Dr Michael Klein, expert en politique de santé à l’UBC, voit cette affaire comme emblématique de problèmes systémiques. « Notre recherche montre que 68% des travailleurs de la santé sont témoins de problèmes de sécurité qu’ils ne signalent jamais par peur de représailles, » m’a-t-il dit au téléphone. « La culture du silence coûte des vies. »
J’ai examiné plus de 200 pages de documents judiciaires et interviewé huit employés actuels de Fraser Health qui ont demandé l’anonymat. Leurs témoignages dressent un portrait inquiétant d’une organisation où soulever des préoccupations mène à l’isolement professionnel et au congédiement éventuel. Une infirmière a décrit comment ses collègues documentent les problèmes de sécurité dans des journaux personnels plutôt que par les canaux officiels « parce que le système de signalement est un piège. »
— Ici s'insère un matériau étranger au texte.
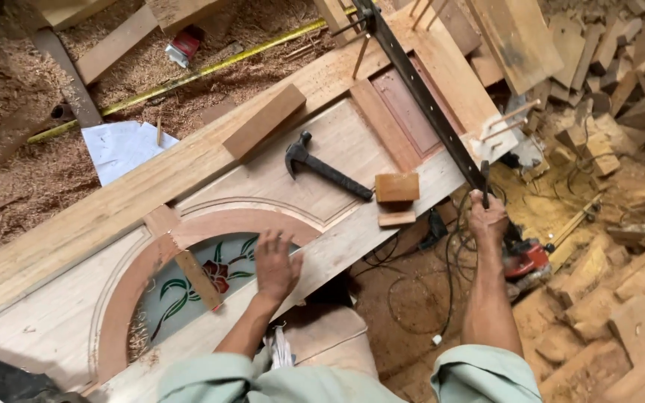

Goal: Applying wood filler to door joints and securing the assembly with a bar clamp and wrench.

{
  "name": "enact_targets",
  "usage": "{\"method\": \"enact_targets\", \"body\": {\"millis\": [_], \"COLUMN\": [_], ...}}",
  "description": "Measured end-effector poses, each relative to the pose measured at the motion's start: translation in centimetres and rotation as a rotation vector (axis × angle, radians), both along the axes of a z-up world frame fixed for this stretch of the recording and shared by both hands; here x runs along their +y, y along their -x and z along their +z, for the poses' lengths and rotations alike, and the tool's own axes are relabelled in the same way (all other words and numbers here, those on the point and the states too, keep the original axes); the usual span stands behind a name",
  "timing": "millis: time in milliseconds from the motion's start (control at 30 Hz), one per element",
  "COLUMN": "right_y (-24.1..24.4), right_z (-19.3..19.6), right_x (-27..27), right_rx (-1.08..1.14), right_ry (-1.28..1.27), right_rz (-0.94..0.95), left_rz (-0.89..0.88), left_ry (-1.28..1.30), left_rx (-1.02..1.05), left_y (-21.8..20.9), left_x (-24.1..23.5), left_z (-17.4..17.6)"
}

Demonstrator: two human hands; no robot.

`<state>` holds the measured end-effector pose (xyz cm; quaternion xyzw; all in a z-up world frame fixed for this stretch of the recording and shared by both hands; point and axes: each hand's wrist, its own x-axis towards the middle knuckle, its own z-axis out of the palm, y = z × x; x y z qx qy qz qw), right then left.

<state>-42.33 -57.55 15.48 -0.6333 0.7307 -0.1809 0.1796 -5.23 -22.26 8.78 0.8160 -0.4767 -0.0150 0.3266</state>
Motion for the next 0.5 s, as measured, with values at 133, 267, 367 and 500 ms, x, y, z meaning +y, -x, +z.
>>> {"method": "enact_targets", "body": {"millis": [133, 267, 367, 500], "right_y": [-5.0, -6.5, -6.7, -6.4], "right_z": [2.1, 1.3, -0.7, -1.5], "right_x": [-6.0, -11.8, -14.3, -15.5], "right_rx": [0.227, 0.402, 0.464, 0.441], "right_ry": [0.011, -0.058, -0.315, -0.411], "right_rz": [0.152, 0.351, 0.509, 0.595], "left_rz": [0.063, 0.306, 0.354, 0.355], "left_ry": [-0.112, -0.231, -0.292, -0.36], "left_rx": [0.072, 0.07, 0.001, 0.036], "left_y": [2.2, 5.3, 6.2, 6.4], "left_x": [-8.8, -13.1, -13.9, -14.2], "left_z": [-2.1, -5.0, -3.4, -4.9]}}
L’Association canadienne de protection médicale, qui a soutenu la cause du Dr Smyrichinsky, a publié une déclaration soulignant l’effet dissuasif que de telles représailles ont sur la défense des patients. Leurs données indiquent une augmentation de 43% des médecins rapportant des conséquences professionnelles après avoir soulevé des préoccupations institutionnelles de sécurité depuis 2018.
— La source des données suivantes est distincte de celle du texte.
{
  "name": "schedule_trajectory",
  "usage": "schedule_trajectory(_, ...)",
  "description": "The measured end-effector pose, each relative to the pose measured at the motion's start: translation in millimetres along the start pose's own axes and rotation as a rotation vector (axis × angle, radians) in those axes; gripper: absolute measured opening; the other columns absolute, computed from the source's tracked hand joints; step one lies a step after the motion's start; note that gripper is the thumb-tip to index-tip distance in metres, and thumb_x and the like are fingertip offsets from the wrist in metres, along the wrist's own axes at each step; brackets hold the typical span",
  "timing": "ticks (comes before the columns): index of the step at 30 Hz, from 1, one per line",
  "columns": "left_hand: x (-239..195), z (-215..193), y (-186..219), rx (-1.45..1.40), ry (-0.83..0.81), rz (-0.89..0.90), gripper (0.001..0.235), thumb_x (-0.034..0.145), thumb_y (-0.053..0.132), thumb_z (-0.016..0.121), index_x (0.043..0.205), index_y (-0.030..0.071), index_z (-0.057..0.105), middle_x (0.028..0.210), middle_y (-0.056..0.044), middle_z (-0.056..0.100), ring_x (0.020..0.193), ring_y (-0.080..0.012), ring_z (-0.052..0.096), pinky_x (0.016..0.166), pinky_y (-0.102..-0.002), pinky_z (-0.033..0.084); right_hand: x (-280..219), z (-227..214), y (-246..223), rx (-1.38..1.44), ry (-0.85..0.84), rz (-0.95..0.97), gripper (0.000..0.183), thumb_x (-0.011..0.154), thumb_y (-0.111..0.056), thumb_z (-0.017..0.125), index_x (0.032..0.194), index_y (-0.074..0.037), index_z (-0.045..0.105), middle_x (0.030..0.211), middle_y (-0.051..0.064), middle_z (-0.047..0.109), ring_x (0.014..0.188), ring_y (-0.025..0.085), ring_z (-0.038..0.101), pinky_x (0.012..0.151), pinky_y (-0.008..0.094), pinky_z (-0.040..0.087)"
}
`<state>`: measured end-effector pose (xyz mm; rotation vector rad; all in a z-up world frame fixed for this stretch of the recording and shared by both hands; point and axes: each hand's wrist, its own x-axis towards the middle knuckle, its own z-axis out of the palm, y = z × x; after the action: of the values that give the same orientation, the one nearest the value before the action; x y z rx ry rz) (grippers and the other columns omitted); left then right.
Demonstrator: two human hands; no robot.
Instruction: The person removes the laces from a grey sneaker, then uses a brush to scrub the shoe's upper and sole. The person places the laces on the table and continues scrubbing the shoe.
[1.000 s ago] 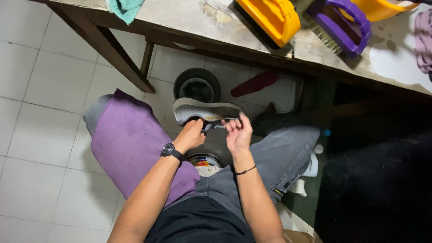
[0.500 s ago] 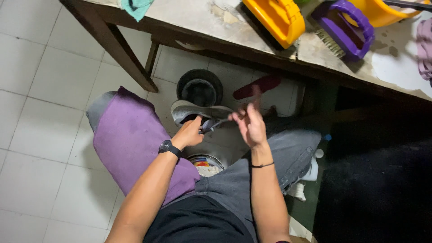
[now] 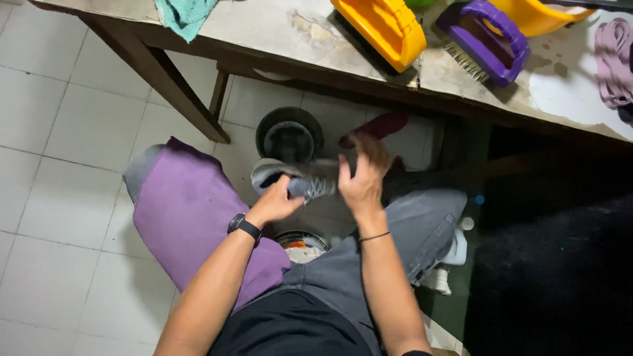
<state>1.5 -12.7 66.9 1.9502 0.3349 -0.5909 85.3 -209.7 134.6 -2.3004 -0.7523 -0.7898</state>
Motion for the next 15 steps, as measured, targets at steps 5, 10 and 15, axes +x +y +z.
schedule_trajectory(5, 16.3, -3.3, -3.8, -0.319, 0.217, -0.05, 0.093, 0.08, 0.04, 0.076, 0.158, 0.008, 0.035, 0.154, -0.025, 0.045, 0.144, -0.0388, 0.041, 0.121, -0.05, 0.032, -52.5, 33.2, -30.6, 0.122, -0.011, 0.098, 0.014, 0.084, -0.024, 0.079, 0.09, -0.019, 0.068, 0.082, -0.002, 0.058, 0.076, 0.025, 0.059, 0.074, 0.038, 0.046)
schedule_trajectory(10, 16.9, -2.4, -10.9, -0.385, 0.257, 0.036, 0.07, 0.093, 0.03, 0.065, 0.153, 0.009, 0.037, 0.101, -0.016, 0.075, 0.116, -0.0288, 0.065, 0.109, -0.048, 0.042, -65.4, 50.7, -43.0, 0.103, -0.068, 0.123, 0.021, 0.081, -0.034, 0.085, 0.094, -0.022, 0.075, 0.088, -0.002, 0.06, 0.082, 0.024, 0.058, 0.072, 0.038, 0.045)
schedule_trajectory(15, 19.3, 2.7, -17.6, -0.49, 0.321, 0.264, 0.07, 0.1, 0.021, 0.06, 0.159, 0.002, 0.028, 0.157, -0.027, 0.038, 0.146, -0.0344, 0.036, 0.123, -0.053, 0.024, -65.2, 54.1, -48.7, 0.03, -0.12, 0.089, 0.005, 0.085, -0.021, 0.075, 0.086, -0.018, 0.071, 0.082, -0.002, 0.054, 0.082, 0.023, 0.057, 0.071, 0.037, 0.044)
La porte-parole de Fraser Health, Jennifer Wilson, a fourni une brève déclaration: « Nous sommes heureux d’être parvenus à une résolution mutuellement acceptable et restons engagés envers la sécurité des patients comme notre plus haute priorité. » Lorsqu’interrogée sur les changements de politique spécifiques pour protéger les futurs lanceurs d’alerte, Wilson a refusé tout commentaire supplémentaire.
Le ministre provincial de la Santé, Adrian Dix, est resté notablement silencieux sur l’affaire malgré plusieurs demandes de commentaires. Le cadre de protection des lanceurs d’alerte du ministère, lancé en 2019, a été critiqué par les défenseurs de la santé comme étant inefficace et procéduralement lourd pour ceux qui cherchent une protection.
« On ne peut pas surestimer le courage nécessaire pour sacrifier sa carrière au nom de la sécurité des patients, » a déclaré le Dr Smyrichinsky, visiblement ému à la fin de notre entrevue. « J’espère que ce règlement facilitera les choses pour le prochain médecin ou infirmier qui fait face à ce choix impossible. »
Pour les lanceurs d’alerte du secteur de la santé, cette affaire représente une victoire rare. La Coalition de la santé de la Colombie-Britannique, qui a déposé un mémoire d’amicus curiae soutenant le Dr Smyrichinsky, a documenté 27 cas similaires de représailles apparentes contre des travailleurs de la santé ayant signalé des problèmes de sécurité depuis 2018. Seuls trois ont abouti à des résultats favorables pour les lanceurs d’alerte.
Le règlement soulève des questions plus larges sur la gouvernance des soins de santé en Colombie-Britannique. Une étude de 2022 publiée dans le Journal de l’Association médicale canadienne a révélé que 76% des médecins hospitaliers craignent des répercussions sur leur carrière s’ils signalent des défaillances systémiques ou des pratiques dangereuses.
Le Dr Smyrichinsky prévoit de déménager dans une autre province pour redémarrer sa carrière, bien qu’il ait exprimé son inquiétude quant à l’impact durable d’être étiqueté comme un fauteur de troubles. « Le milieu médical est petit, » a-t-il noté. « Les nouvelles circulent vite. »
Alors que notre système de santé continue de faire face à des pressions sans précédent, cette affaire souligne l’importance vitale de créer des canaux sécuritaires pour que ceux en première ligne puissent s’exprimer sans crainte. L’alternative—le silence face à des préjudices évitables—est une ordonnance pour la tragédie que nous ne pouvons pas nous permettre d’exécuter.